E analisada a motivação do acórdão recorrido na parte atinente à factualidade provada, desde logo se constata que não assiste qualquer razão ao arguido/recorrente ao invocar a violação dos mencionados preceitos legais/constitucionais.
Com efeito, como corolário do princípio da presunção de inocência que decorre do invocado artigo 32.º,n.º 2, da Constituição da República Portuguesa, tal princípio obriga a que, instalando-se e permanecendo a dúvida acerca de factos referentes ao objeto do processo, essa dúvida seja sempre desfeita em benefício do arguido relativamente ao ponto ou pontos duvidosos, podendo mesmo conduzir à absolvição[18].
Na prática, traduz-se numa imposição dirigida ao juiz, no sentido de este se pronunciar de forma favorável ao arguido, quando não houver certeza sobre os factos decisivos para a solução da causa.
Porém, a dúvida relevante de que cuidamos, não é a dúvida que o recorrente entende que deveria ter permanecido no espírito do julgador após a produção da prova, mas antes e apenas a dúvida que este não logrou ultrapassar.[19]
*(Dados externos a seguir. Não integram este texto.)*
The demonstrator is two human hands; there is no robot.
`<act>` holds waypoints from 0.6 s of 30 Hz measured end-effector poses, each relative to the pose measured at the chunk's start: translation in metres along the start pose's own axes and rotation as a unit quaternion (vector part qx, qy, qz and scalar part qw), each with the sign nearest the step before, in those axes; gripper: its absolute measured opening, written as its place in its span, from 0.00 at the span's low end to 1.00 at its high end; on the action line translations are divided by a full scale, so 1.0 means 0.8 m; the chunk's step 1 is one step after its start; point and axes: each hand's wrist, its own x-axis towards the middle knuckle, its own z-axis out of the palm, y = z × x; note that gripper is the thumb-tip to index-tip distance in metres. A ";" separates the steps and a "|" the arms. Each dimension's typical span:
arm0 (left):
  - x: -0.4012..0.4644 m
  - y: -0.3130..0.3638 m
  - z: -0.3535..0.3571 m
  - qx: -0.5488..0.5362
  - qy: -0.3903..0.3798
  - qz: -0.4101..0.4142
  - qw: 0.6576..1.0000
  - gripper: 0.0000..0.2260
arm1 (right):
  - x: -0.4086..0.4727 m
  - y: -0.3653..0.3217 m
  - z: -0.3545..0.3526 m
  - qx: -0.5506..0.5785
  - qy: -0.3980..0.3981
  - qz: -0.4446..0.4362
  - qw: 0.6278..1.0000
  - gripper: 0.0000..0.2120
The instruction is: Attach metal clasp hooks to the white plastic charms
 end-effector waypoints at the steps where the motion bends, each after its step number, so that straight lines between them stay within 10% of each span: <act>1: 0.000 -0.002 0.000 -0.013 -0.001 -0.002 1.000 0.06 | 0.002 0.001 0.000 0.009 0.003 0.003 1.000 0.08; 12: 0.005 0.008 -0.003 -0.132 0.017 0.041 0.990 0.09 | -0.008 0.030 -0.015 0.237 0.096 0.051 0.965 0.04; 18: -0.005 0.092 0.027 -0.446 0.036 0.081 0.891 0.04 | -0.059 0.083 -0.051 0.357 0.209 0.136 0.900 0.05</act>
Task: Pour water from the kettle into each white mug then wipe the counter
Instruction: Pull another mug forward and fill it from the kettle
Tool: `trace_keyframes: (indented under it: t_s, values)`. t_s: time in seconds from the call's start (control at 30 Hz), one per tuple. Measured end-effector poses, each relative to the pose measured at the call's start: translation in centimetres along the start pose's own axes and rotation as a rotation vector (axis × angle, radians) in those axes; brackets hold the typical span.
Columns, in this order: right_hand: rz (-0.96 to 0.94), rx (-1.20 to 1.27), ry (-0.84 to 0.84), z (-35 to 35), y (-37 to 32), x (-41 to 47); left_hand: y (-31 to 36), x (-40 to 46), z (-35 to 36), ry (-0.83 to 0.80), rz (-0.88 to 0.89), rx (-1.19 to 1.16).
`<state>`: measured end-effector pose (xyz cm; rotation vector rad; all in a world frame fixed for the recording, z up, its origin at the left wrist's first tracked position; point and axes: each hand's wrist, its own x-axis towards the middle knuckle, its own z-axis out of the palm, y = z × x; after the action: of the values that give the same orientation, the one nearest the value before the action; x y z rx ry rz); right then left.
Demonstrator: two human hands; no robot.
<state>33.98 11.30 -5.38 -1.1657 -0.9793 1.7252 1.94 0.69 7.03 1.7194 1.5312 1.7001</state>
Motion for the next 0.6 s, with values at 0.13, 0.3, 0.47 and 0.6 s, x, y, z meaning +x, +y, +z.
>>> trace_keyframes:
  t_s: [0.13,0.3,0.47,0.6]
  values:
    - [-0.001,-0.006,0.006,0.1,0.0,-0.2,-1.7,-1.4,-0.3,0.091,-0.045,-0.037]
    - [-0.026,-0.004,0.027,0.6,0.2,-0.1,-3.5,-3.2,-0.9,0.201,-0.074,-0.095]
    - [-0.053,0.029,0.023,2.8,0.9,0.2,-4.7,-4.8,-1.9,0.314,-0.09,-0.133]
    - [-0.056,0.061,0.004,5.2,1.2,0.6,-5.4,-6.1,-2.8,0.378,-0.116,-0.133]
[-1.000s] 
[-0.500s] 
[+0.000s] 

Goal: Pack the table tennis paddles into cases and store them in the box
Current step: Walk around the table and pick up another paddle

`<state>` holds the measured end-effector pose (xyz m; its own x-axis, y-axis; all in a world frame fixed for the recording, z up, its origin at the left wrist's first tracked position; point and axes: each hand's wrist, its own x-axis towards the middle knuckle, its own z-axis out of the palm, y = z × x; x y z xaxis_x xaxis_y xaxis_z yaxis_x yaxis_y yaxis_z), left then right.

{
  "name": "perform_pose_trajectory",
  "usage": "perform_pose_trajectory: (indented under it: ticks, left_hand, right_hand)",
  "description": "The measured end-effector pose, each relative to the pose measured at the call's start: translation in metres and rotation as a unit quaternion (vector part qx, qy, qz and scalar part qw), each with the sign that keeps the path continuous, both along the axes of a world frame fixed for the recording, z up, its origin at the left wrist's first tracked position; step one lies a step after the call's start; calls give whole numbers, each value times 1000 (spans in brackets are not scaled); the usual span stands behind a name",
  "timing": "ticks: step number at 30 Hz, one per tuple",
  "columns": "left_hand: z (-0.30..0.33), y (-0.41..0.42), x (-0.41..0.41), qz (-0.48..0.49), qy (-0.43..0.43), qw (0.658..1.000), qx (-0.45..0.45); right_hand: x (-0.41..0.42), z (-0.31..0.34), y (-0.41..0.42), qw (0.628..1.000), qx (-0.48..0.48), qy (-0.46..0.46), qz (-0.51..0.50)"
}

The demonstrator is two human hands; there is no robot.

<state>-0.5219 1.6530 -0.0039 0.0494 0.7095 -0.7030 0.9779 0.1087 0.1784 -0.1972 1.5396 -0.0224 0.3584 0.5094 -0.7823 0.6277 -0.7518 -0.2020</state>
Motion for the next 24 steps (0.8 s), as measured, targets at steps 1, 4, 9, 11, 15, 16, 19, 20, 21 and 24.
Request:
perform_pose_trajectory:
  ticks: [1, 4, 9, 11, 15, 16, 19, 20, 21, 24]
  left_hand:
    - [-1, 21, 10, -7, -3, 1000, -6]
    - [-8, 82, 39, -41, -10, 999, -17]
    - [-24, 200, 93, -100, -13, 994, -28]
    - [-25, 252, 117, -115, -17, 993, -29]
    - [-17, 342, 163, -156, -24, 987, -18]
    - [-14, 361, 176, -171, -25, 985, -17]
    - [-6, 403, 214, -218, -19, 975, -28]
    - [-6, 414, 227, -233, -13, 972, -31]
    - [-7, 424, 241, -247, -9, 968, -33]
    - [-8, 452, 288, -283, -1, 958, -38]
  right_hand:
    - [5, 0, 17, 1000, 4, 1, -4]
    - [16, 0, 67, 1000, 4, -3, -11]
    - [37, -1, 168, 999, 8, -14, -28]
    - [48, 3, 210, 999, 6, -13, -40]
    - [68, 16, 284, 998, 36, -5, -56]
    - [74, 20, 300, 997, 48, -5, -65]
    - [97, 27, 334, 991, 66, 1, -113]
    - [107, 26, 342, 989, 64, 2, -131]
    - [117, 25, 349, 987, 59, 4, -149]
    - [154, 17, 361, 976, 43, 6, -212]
E, lido o acórdão recorrido, constata-se que quanto à factualidade que considerou provada relativamente ao arguido/recorrente o tribunal a quo não teve qualquer dúvida em assim decidir e, como tal, não tinha a obrigação de chamar à colação o apontado princípio in dubio pro reo. Ao contrário, aliás, do que fez quanto aos factos que considerou não provados, designadamente quanto ao arguido/recorrente, que assim os considerou, convocando, para o efeito, o citado princípio in dubio pro reo.
Como se pode ler no Acórdão do Supremo Tribunal de Justiça[20] “«a prova, mais do que uma demonstração racional, é um esforço de razoabilidade»: «no trabalho de verificação dos enunciados factuais, a posição do investigador - juiz pode, de algum modo, assimilar-se à do historiador: tanto um como o outro, irremediavelmente situados num qualquer presente, procuram reconstituir algo que se passou antes e que não é reprodutível». Donde que «não seja qualquer dúvida sobre os factos que autoriza sem mais uma solução favorável ao arguido», mas apenas a chamada dúvida razoável (…). Pois que «nos actos humanos nunca se dá uma certeza contra a qual não militem alguns motivos de dúvida». «Pedir uma certeza absoluta para orientar a actuação seria, por conseguinte, o mesmo que exigir o impossível e, em termos práticos, paralisar as decisões morais». Enfim, «a dúvida que há-de levar o tribunal a decidir pro reo tem de ser uma dúvida positiva, uma dúvida racional que ilida a certeza contrária, ou, por outras palavras ainda, uma dúvida que impeça a convicção do tribunal» (ibidem).” [sublinhado nosso].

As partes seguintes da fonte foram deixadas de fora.